╭──

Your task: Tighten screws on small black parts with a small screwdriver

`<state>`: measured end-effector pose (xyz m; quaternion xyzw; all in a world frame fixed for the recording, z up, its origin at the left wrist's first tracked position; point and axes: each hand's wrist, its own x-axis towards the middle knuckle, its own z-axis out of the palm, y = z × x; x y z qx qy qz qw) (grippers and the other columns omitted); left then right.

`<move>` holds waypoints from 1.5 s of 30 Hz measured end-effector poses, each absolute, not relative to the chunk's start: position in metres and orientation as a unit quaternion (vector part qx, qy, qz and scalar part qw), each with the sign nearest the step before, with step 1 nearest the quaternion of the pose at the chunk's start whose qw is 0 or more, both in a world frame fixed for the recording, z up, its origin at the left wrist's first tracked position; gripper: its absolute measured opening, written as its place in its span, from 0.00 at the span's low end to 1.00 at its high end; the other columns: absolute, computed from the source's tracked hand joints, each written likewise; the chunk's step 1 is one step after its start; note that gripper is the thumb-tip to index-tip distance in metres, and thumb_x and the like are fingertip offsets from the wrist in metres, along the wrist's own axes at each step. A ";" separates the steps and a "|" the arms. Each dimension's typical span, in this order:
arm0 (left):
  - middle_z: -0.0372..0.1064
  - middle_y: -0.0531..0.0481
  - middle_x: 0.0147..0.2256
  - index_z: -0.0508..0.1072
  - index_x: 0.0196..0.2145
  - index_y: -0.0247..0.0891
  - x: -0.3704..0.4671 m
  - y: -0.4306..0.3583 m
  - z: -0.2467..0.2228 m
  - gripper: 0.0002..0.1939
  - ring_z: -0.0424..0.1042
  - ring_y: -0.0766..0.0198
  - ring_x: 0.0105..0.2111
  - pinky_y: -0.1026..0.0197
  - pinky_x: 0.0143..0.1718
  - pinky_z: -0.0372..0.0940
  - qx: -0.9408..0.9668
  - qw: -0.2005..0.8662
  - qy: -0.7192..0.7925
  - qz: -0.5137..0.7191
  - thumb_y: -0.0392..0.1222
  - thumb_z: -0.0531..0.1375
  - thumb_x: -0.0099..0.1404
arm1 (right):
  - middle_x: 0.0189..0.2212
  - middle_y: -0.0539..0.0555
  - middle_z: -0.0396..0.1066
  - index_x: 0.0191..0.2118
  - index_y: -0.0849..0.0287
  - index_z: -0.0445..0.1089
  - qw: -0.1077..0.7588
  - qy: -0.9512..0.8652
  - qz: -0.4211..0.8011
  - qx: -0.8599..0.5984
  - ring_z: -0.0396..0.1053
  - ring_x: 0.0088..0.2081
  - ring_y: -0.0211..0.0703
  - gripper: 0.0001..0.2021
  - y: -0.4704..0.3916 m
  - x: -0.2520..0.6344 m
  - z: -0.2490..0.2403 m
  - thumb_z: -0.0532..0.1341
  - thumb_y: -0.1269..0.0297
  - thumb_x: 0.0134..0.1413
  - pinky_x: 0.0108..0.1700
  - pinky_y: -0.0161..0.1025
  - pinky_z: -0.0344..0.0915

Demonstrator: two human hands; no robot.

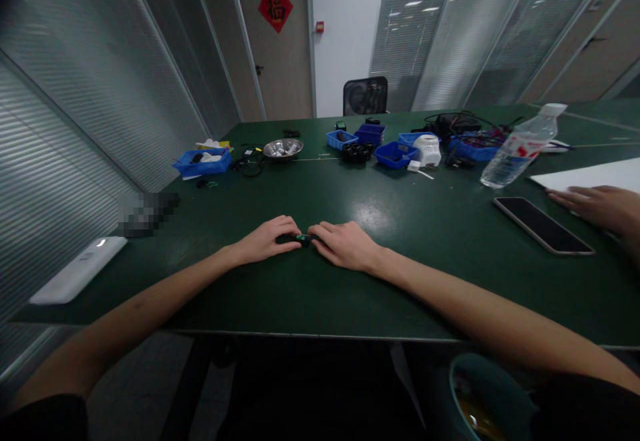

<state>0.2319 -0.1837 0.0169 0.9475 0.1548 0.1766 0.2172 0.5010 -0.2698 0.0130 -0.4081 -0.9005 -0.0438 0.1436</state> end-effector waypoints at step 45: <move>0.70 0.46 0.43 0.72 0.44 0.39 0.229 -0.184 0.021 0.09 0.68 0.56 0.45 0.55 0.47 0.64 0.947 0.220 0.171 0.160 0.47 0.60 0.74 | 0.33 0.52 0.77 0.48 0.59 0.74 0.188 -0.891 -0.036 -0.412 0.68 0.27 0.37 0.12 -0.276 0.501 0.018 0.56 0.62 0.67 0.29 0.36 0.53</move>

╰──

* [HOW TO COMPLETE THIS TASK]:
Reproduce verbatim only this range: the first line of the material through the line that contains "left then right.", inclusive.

* [REPLY TO THE TASK]:
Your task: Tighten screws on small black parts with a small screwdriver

`<state>`: measured end-effector pose (xyz m; quaternion xyzw; all in a world frame fixed for the recording, z up, its origin at the left wrist's first tracked position; point and axes: each hand's wrist, its own x-axis towards the middle knuckle, its own z-axis out of the palm, y = z × x; x y z qx qy qz qw) (grippers and the other columns omitted); left then right.

Work on this exercise has been completed.